The root cause of these incidents was tied to an unexpected change in a third-party package that we use to redirect web traffic from HTTP to HTTPS. Previously, this package was consistently returning 200 HTTP status codes when redirecting traffic. However, it suddenly began returning 302s, which unintentionally triggered our auto-scaling mechanism to start removing hosts from the cluster. As a result, the availability of our Scheduler service was reduced.

It's worth mentioning that we believe the shift might have occurred at the load balancer or Kubernetes cluster level, though the exact trigger or timing is still under investigation.

The outcome of this unforeseen issue was a prolonged unavailability of the Scheduler service, leaving you, our valued users, unable to load the application. We are currently working on calculating the precise duration of downtime, as this incident occurred multiple times over the stated period.

In response to this incident, we've taken immediate and decisive action. We've eliminated the third-party package from our product and restructured the method in which we fetch the health status of hosts powering the Scheduler service.
But we didn't stop there. We've completely rearchitected our underlying server infrastructure.
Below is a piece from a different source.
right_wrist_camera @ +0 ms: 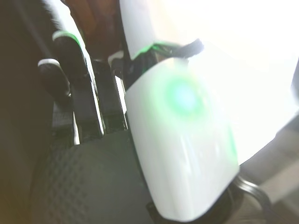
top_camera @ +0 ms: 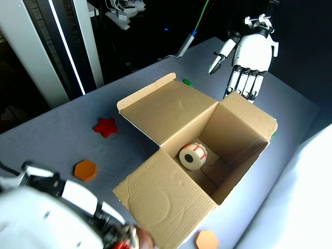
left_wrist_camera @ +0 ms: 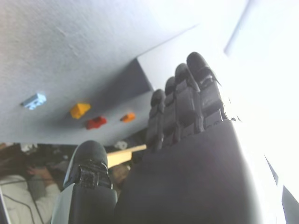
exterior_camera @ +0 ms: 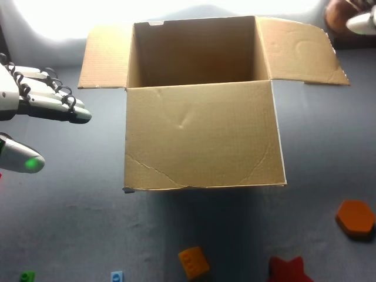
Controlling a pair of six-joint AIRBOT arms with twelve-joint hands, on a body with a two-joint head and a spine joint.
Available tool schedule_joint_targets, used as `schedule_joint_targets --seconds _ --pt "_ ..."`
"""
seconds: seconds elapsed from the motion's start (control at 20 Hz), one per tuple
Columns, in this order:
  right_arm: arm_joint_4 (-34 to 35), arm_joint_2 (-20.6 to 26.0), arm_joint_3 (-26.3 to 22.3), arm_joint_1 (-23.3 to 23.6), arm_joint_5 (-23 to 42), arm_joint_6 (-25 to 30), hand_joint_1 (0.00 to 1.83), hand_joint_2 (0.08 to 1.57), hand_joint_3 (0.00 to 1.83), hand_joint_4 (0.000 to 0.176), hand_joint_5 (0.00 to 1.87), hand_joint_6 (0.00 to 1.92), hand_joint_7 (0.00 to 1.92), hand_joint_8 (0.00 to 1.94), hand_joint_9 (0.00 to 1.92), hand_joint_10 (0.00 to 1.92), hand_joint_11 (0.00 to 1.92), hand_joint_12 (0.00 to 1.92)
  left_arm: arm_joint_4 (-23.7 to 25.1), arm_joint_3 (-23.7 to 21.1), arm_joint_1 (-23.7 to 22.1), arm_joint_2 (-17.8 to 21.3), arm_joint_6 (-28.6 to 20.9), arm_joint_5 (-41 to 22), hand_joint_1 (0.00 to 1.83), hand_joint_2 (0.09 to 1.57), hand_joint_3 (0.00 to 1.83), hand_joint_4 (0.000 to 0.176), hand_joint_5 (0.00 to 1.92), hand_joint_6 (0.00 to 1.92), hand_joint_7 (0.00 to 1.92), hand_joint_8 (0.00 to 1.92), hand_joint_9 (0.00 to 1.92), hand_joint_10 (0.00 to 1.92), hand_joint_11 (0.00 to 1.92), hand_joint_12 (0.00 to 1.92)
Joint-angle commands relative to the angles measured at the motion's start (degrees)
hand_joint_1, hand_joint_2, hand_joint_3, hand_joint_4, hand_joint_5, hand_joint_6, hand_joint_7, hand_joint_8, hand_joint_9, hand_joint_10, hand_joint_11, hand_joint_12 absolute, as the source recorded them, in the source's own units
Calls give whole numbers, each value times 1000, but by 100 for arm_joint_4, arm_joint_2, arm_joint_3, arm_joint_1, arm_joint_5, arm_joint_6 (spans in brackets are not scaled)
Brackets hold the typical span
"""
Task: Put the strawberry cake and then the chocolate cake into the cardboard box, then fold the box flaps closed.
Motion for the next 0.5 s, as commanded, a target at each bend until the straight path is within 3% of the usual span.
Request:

This step, while time-consuming and complex, was necessary to ensure we provide you with not only improved reliability, but also elevated performance. Our commitment to your experience with our service drives us to keep pushing for better, more efficient systems.

We deeply regret any inconvenience this may have caused and want to assure you that we've taken all necessary measures to resolve this issue and safeguard against a similar occurrence in the future. We recognize the trust you place in our services, and we don't take this lightly. Moving forward, we promise to continue monitoring the situation closely and to take all necessary precautions to ensure your services remain uninterrupted.

Thank you for your patience and understanding during this time. We are committed to serving you better and appreciate your continued support. Please do not hesitate to reach out if you have any questions or concerns.

Posted May 16, 2023 - 11:12 PDT

Resolved
We continued to monitor the service overnight and we didn't notice any new instances of this issue so far. We have created some new alerts to identify similar trends in the future. We are marking this incident as resolved.
Posted Apr 27, 2023 - 06:45 PDT
Monitoring
We've implemented some infrastructure changes. We'll continue to closely monitor the results and make adjustments as necessary.
Posted Apr 26, 2023 - 14:26 PDT
Update
We are currently working to stabilize our scheduler to provide you with a better experience. During this process, you may intermittently receive 504 Gateway Timeout errors while accessing the scheduler.
Posted Apr 26, 2023 - 08:30 PDT
Update
We are seeing the Nylas Scheduler back to stable though we are still working with our infrastructure provider to identify the underlying root cause in order for us to come up with the appropriate fix (if needed). We are keeping this incident in the current state of “identified” for the time being.
Posted Apr 25, 2023 - 16:45 PDT
Update
We are continuing to work on a fix for this issue.
Posted Apr 25, 2023 - 15:15 PDT
Update
Our team is continuing to investigate the matter in order to determine the next steps towards resolution.
Posted Apr 25, 2023 - 14:12 PDT
Identified
We have determined that the issue is related to our infrastructure provider. Our team is actively looking into next steps to resolve this issue.
Posted Apr 25, 2023 - 13:21 PDT
Investigating
The Nylas Scheduler is currently unreachable and returning 504 Bad Gateway errors. Our team is aware of the issue and is actively investigating it.
Posted Apr 25, 2023 - 12:32 PDT
This incident affected: Nylas Application Services (Scheduler).